Published on 27 février 2012
Intervention de l’Ambassadeur de France aux Etats-Unis, François Delattre

Miami, jeudi 9 février 2012

" La diplomatie économique

Monsieur le Premier Ministre (Pierre-Marc Johnson),

Messieurs les Ministres,

Mme la Sénatrice,

Madame la Conseillère à l’Assemblée des Français de l’Etranger,

Mesdames, Messieurs,

C’est un immense plaisir d’être avec vous pour ce symposium exceptionnel et je voudrais d’abord remercier et féliciter de tout cœur tous ceux d’entre vous qui ont rendu possible ce véritable exploit, avec un mot tout particulier pour le Président Bruno Durieux et bien sûr pour notre ami Paul Bensabat. Vous connaissez la formule : « il a réussi parce qu’il ne savait pas que c’était impossible… ». Cette formule s’applique bien à toi mon cher Paul.

Vous m’avez demandé d’intervenir sur le thème de la diplomatie économique. Mon message aujourd’hui est simple, c’est que nous avons changé de monde.

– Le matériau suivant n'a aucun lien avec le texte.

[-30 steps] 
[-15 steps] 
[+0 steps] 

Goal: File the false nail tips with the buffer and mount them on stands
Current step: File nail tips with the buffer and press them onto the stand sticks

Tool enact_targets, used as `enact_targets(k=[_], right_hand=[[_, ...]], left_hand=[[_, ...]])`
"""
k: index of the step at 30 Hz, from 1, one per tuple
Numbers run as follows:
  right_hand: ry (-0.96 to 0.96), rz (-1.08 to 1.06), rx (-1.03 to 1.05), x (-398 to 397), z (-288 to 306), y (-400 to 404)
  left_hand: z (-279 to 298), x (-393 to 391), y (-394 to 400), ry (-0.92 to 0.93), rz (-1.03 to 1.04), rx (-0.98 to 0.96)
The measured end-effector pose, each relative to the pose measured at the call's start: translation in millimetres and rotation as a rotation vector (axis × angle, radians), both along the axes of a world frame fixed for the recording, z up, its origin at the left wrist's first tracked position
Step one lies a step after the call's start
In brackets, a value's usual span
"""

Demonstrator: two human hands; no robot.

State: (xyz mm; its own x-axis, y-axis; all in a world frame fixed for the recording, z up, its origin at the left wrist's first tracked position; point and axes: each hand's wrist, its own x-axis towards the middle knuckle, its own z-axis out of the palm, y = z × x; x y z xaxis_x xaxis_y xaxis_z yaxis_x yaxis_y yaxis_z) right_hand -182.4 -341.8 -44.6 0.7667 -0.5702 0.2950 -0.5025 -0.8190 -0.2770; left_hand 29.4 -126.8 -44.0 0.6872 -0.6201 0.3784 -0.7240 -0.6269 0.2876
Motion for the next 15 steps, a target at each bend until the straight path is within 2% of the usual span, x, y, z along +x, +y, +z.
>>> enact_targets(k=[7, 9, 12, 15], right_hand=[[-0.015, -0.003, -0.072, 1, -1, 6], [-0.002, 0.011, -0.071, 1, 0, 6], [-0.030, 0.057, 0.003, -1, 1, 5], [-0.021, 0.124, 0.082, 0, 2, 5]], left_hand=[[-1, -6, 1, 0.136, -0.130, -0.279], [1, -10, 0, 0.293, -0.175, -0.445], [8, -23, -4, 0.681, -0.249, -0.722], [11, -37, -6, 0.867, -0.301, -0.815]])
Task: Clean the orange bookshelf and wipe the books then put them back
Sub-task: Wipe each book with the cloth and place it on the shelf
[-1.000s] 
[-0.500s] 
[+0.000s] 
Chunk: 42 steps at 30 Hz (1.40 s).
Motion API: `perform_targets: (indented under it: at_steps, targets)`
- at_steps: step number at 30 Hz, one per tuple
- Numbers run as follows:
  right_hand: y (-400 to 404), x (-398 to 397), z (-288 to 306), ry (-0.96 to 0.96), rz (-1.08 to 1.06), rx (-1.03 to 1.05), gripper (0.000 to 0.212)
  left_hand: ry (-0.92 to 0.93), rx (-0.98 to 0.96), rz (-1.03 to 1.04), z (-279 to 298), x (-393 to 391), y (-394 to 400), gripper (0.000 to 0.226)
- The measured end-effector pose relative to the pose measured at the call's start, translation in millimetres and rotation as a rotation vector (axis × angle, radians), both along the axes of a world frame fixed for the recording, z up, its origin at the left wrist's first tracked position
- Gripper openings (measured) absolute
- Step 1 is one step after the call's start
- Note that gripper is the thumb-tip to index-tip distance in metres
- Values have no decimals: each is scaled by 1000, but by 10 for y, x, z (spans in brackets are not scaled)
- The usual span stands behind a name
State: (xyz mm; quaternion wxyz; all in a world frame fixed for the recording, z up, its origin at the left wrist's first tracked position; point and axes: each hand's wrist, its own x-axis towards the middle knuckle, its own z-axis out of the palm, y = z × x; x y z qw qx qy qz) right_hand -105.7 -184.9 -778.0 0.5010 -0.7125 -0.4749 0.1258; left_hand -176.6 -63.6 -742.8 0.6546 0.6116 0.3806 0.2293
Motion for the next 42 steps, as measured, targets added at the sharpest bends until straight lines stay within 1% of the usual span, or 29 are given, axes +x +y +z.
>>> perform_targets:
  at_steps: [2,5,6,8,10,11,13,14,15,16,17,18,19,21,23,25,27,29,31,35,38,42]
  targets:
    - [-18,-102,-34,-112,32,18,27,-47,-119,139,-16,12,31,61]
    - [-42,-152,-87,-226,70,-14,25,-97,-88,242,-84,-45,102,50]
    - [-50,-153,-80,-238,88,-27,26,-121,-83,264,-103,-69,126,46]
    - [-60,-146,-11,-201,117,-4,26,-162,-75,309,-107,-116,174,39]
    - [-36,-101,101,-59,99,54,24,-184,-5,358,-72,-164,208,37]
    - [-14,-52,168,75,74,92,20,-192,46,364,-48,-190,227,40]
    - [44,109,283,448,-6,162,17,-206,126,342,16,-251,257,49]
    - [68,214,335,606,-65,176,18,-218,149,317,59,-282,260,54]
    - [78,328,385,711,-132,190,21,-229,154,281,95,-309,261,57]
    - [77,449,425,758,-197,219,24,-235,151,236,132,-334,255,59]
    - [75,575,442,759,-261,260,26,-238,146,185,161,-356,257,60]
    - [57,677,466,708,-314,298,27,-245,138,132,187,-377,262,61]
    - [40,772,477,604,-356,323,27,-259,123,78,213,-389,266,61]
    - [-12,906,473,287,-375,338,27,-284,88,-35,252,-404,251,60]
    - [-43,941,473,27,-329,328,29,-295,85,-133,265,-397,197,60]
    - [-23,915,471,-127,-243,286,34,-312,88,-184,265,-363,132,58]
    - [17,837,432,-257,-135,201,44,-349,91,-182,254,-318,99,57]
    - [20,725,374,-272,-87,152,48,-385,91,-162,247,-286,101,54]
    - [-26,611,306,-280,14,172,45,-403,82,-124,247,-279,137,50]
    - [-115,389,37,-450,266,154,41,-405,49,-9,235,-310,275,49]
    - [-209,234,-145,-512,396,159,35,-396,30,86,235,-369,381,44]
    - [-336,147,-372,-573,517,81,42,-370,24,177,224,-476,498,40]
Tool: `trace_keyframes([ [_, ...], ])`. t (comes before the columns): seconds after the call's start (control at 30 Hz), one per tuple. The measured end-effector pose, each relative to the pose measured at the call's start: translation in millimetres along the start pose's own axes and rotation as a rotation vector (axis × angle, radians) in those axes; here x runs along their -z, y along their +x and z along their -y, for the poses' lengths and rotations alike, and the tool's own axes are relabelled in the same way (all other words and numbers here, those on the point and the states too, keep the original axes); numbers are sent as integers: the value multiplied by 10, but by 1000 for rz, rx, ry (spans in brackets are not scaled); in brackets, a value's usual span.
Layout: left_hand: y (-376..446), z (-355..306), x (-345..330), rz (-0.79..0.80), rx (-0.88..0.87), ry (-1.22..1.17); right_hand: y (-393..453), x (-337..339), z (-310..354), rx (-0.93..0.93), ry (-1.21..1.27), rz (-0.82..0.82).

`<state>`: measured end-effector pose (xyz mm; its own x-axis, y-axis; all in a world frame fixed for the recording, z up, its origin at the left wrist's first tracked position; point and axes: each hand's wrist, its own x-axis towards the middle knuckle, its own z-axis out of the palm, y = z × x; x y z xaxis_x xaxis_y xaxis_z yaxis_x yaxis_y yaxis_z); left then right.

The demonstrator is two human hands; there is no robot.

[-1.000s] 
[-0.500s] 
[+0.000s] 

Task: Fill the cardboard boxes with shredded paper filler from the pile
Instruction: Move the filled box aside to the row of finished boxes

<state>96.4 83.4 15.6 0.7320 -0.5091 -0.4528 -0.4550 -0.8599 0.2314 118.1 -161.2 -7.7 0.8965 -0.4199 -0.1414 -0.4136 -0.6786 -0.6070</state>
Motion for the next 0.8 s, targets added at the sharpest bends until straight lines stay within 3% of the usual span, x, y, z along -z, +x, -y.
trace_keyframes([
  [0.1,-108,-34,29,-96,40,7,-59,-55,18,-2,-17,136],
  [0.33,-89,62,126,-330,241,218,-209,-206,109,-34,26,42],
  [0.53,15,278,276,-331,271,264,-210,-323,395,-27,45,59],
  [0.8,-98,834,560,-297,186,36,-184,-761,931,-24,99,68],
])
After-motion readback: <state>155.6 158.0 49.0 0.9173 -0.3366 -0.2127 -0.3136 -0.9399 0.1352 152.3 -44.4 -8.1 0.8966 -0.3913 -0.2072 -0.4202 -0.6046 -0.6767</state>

Jusqu’à il y a quelques années, reconnaissons-le, les deux mondes de la diplomatie et de l’économie étaient, en France tout au moins, assez largement étrangers l’un à l’autre : autant un ambassadeur britannique, américain ou allemand intervenait volontiers dans les dossiers économiques, autant un ambassadeur de France, en partie du fait de sa formation, en partie du fait de la forme de « religion de l’Etat » qui existait en France, entendait rester cantonné aux questions dites de « haute politique ».

Les choses ont profondément changé en 5 ou 10 ans sous l’effet de deux facteurs :

- le premier facteur, c’est la mondialisation et la nouvelle hiérarchie de la puissance internationale qui se dessine sous nos yeux avec la montée en puissance des grands émergents (Chine, Inde, Brésil, Indonésie, etc.). Les cartes de la puissance sont totalement redistribuées, et elles sont d’abord et avant tout sur la base du critère de la puissance économique.

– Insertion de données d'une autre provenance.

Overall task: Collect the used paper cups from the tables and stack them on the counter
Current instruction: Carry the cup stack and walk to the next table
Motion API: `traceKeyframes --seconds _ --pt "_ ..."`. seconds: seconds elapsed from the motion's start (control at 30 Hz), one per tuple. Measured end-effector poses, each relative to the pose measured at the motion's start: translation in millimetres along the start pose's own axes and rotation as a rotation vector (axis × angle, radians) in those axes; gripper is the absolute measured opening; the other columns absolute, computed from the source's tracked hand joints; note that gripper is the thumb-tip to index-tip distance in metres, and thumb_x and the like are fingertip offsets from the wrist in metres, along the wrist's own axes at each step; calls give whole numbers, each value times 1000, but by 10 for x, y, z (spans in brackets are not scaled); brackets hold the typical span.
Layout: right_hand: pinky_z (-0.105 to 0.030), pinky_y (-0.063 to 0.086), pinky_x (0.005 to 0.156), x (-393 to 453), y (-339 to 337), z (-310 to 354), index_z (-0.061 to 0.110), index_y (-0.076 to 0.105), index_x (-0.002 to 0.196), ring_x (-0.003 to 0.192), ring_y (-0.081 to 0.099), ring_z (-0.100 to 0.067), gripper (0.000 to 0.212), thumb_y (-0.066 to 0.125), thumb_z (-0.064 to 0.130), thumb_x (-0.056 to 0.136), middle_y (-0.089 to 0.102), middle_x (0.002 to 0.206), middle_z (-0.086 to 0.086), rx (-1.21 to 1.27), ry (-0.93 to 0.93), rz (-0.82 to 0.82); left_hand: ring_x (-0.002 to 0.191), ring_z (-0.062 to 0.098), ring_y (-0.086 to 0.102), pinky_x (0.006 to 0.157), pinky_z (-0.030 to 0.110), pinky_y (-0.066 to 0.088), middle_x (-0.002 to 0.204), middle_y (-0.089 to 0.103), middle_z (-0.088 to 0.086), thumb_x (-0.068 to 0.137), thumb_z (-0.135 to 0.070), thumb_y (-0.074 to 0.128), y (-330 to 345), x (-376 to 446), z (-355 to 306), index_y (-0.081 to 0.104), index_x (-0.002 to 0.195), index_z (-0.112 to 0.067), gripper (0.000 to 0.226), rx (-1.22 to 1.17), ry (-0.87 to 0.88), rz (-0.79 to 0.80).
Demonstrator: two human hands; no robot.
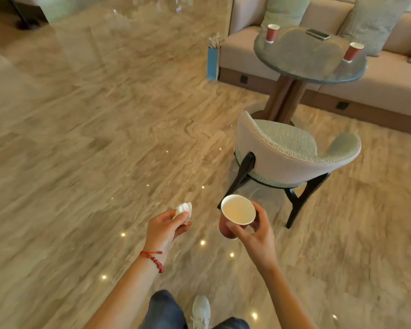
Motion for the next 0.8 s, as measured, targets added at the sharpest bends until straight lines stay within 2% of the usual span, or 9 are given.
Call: traceKeyframes --seconds 0.13,0.33,0.5,0.67,0.8 --pt "-12 50 77 676 146 -129 32 52 118 99 58 4 64 85 21 64 61 109 18 7 -7 20 62 16 68 54 20 55 73 70 12 75 -1 70 134 624 -123 69 73 -2 3 -38 -12 -69" --pt "-14 51 73 1861 411 -78 39 51 111 94 60 4 60 84 17 65 63 103 19 47 -2 13 58 13 68 55 21 56 64 71 5 76 0 69 476 1695 -526 70 74 -3 3 -30 4 -59" --pt "-23 50 83 3019 706 120 36 53 111 99 60 -2 57 83 16 67 63 107 16 82 7 -17 55 12 67 53 20 55 58 69 4 78 1 66 900 2754 -1049 68 64 -4 15 -6 -2 -20" --pt "-24 49 86 4107 977 338 34 53 112 100 61 -1 58 83 14 67 63 108 14 100 2 -71 55 11 65 52 19 54 59 68 4 78 1 66 1385 3727 -1695 68 63 -6 17 57 34 53" --pt "-25 49 87 4825 1080 476 35 53 114 102 60 -2 61 85 20 64 62 110 14 91 -2 -57 51 10 65 51 19 54 55 68 2 78 2 66 1731 4333 -2114 69 61 -9 21 39 42 43"
Point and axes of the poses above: each hand's wrist, its own x-axis towards the middle knuckle, its own y-axis out of the palm, z = x × y, the point moved 1 cm from there along x, towards the middle knuckle
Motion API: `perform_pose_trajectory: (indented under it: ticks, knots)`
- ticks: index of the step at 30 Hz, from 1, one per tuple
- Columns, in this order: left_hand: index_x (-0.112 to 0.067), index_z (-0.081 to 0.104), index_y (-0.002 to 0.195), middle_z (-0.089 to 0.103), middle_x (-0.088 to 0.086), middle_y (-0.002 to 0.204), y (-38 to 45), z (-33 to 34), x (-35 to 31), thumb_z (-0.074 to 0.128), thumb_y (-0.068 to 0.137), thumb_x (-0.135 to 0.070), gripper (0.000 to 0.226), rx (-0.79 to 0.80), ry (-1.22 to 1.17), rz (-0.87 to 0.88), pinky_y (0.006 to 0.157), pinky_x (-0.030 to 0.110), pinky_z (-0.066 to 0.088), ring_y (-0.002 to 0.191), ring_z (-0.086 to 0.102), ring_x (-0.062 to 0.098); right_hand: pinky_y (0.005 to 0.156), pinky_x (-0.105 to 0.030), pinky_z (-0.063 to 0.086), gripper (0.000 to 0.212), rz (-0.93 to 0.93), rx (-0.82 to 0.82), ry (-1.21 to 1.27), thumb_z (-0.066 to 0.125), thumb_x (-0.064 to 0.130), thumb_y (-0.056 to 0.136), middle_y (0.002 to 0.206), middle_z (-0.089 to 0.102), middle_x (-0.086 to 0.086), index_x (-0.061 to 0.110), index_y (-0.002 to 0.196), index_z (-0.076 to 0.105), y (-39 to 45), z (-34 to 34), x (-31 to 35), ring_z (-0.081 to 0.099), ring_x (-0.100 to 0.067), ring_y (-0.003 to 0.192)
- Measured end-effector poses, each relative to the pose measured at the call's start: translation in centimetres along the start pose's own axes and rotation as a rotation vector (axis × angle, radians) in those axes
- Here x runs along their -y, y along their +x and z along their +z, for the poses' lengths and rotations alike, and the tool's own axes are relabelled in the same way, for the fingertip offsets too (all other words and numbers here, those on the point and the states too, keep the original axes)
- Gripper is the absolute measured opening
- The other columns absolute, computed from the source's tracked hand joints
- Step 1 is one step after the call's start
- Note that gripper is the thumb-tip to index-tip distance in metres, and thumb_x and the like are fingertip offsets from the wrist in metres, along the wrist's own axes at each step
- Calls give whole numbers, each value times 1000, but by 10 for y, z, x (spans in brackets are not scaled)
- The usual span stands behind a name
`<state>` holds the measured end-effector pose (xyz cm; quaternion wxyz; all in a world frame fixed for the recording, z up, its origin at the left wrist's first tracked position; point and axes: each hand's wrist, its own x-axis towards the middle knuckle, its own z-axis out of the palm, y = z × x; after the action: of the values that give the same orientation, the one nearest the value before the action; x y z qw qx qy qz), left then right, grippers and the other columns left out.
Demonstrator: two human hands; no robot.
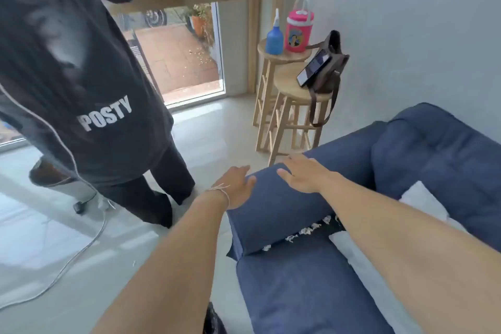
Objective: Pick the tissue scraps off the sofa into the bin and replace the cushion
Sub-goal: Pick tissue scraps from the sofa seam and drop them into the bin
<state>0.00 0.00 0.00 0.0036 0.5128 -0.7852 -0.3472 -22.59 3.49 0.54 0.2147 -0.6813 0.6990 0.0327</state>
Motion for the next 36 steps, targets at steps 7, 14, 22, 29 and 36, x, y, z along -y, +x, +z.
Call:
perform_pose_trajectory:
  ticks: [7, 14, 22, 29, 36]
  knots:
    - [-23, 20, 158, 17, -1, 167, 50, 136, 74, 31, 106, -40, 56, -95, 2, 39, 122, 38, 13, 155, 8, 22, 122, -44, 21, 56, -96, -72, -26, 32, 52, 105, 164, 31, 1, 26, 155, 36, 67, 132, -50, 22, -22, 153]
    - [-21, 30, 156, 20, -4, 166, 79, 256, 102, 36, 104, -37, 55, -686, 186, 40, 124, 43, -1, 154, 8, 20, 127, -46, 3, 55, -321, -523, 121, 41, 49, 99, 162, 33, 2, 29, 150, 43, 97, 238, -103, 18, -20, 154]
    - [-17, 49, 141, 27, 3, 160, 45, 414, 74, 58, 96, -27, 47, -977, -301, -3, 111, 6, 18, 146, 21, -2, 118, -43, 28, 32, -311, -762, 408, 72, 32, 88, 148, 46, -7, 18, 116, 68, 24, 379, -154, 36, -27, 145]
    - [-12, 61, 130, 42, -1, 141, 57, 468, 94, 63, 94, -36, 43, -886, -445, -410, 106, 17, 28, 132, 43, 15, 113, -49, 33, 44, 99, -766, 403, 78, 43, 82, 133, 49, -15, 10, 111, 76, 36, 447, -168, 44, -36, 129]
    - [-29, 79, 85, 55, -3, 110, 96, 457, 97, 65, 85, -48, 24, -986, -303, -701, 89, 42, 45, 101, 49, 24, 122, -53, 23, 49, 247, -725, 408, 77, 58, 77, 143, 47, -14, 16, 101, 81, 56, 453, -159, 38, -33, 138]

Un bon baromètre, c’est le passage du G8 au G20
(4 pays européens dans les deux cas, c’est-à-dire 50 % du total dans le premier et 20 % dans le second). L’enjeu pour la France, on le sent tous, est vital.

Comme dans la vie d’un homme ou d’une femme, il y a des moments dans la vie d’une Nation.

Et aujourd’hui, pour la France, il est d’abord économique. C’est de notre capacité à répondre aux défis économiques au sens large, et notamment à celui de l’innovation, que dépend non seulement notre niveau de vie mais aussi la place et le rôle de la France dans le monde (et on rejoint là la diplomatie) ;

- le deuxième facteur complémentaire qui a rapproché le monde de la diplomatie et celui de l’économie, c’est la prise de conscience progressive que la croissance et l’emploi en France se gagnent - ou se perdent – largement à l’international. C’est le thème même de notre colloque, c’est le fait que la France doit rechercher de nouveaux moteurs de croissance, au premier rang desquels l’exportation - et le fait donc que la montée en puissance des grands émergents, en même temps qu’un formidable défi, est une chance pour notre économie.

*

A partir des deux facteurs que je viens de citer, les choses se sont inversées et l’économie est aujourd’hui au cœur de notre action diplomatique, y compris pour ce qui concerne les dossiers traditionnels de politique étrangère.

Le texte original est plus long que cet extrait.